Which lines in the records below mention the word "gripper"? Copy each one out.
=== Section Start ===
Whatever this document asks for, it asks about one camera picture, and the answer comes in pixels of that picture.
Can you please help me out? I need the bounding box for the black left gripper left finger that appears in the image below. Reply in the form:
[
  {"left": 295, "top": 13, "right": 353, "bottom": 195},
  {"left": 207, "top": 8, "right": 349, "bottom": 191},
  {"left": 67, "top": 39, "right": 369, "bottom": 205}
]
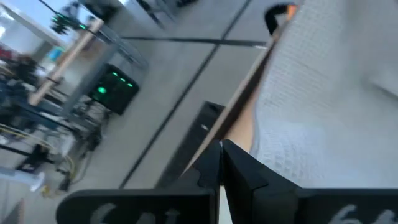
[{"left": 55, "top": 140, "right": 223, "bottom": 224}]

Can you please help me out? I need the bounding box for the black aluminium table frame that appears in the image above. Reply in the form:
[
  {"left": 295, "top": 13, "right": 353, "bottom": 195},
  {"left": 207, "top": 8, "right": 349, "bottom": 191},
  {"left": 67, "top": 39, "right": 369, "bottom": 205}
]
[{"left": 182, "top": 30, "right": 280, "bottom": 175}]

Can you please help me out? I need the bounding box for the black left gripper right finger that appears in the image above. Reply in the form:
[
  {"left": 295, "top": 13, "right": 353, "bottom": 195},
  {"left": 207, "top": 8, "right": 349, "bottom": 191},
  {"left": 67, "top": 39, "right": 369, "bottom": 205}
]
[{"left": 222, "top": 139, "right": 398, "bottom": 224}]

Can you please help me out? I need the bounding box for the wooden workbench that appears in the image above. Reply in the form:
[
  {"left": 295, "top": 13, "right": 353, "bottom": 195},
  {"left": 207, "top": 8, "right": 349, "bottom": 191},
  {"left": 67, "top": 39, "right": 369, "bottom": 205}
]
[{"left": 27, "top": 18, "right": 105, "bottom": 106}]

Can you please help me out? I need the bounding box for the black computer with green lights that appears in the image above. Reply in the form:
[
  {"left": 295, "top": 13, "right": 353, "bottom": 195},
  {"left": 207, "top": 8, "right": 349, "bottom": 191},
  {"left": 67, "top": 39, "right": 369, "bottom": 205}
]
[{"left": 88, "top": 63, "right": 140, "bottom": 116}]

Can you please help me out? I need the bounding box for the black arched bracket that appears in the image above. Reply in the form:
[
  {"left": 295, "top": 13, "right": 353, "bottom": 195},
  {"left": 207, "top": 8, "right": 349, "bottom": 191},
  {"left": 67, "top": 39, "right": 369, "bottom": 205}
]
[{"left": 264, "top": 2, "right": 298, "bottom": 35}]

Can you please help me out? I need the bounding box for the grey waffle-weave towel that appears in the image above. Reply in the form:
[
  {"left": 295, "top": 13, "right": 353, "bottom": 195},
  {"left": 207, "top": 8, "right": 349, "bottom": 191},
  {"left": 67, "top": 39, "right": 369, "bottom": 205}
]
[{"left": 248, "top": 0, "right": 398, "bottom": 189}]

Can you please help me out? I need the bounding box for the orange microfiber towel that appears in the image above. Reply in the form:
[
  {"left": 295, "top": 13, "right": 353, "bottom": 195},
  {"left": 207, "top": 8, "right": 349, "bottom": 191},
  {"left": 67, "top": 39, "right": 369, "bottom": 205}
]
[{"left": 285, "top": 2, "right": 299, "bottom": 21}]
=== Section End ===
• [Written answer]
Can you please help me out? I need the bounding box for the black left gripper left finger that appears in the image below. Reply in the form:
Can you please help me out? I need the bounding box for the black left gripper right finger that appears in the image above. Reply in the form:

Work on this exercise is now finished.